Naive Bayes Classification with Python
This project is my Project I for Bachelor’s program in Winter 2021 Semester.
Summary
Naive Bayes (NB) is a supervised machine learning classification model. The mathematical foundation behind NB is Bayes’s Theorem, which describes the likelihood of an event given observations using conditional probability. In the project, two Naive Bayes models were implemented for two types of explanatory variables. The former is Categorical NB for nominal categorical variables, and the latter is Gaussian NB for numeric continous ones, given that these variables follow normal distribution. The project was implemented with Python using NumPy and SciPy libraries. Experiments with there datasets Iris [1], Breast Cancer [2], and Wine [3] were carried out. Predictions of the implemented Naive Bayes (NB) showed the compatibility with Scikit-Learn Naive Bayes model [4].
Project Tasks and Knowledge Acquired
Project tasks:
- Implementing Naive Bayes model with Python libraries: NumPy and SciPy.
- Conducting data preparation, model training, model inference, and model evaluation.
Knowledge acquired:
- Understanding of machine learning concepts.
- Understanding of Naive Bayes algorithm.
- Understanding of machine learning model developement.
References
[1] Fisher RA. The use of multiple measurements in taxonomic problems. Annals of eugenics. 1936 Sep;7(2):179-88.
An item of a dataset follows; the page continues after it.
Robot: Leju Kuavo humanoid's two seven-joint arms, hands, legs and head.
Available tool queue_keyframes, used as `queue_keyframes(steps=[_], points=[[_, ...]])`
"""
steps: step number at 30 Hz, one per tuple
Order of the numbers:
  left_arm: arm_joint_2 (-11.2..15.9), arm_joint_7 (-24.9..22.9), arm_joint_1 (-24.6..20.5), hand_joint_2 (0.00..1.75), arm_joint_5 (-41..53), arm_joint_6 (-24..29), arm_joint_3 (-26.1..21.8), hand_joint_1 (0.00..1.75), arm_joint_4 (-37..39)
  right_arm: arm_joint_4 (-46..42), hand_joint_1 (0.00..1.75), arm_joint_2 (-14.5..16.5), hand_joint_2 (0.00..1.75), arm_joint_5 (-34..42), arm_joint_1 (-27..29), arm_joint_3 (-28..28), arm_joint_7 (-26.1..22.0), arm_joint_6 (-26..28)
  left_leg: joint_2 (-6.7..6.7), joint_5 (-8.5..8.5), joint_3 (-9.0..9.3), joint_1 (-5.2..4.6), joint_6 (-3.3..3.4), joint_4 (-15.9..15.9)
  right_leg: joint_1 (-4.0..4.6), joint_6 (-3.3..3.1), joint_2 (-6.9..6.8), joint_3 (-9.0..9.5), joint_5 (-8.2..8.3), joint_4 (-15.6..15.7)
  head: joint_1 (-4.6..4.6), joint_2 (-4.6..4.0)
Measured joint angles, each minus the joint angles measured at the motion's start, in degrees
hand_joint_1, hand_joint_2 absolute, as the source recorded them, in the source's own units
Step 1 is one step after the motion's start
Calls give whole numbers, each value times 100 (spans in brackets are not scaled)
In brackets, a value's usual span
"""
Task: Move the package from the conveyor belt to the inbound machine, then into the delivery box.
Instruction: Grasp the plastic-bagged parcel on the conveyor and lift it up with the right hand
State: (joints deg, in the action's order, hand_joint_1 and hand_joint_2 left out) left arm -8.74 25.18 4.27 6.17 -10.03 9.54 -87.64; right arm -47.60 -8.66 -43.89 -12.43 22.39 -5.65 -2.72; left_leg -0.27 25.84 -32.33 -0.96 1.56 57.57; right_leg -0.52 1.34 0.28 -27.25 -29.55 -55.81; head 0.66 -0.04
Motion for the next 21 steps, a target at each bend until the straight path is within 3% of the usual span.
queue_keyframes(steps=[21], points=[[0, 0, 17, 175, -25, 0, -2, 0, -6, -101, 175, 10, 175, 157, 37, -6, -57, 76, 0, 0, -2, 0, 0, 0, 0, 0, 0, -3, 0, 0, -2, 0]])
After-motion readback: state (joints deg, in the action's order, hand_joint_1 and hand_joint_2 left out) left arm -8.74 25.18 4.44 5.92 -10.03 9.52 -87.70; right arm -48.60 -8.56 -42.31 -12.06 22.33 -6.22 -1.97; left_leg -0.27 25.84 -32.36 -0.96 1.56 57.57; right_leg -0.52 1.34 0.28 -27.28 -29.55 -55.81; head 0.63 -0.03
[2] Wolberg W, Mangasarian O, Street N, Street W. Breast Cancer Wisconsin (Diagnostic) [dataset]. 1993. UCI Machine Learning Repository. Available from: https://doi.org/10.24432/C5DW2B.
[3] Cortez P, Cerdeira A, Almeida F, Matos T, Reis J. Wine Quality [dataset]. 2009. UCI Machine Learning Repository. Available from: https://doi.org/10.24432/C56S3T.
[4] Pedregosa F, Varoquaux G, Gramfort A, Michel V, Thirion B, Grisel O, Blondel M, Prettenhofer P, Weiss R, Dubourg V, Vanderplas J. Scikit-learn: Machine learning in Python. the Journal of machine Learning research. 2011 Nov 1;12:2825-30.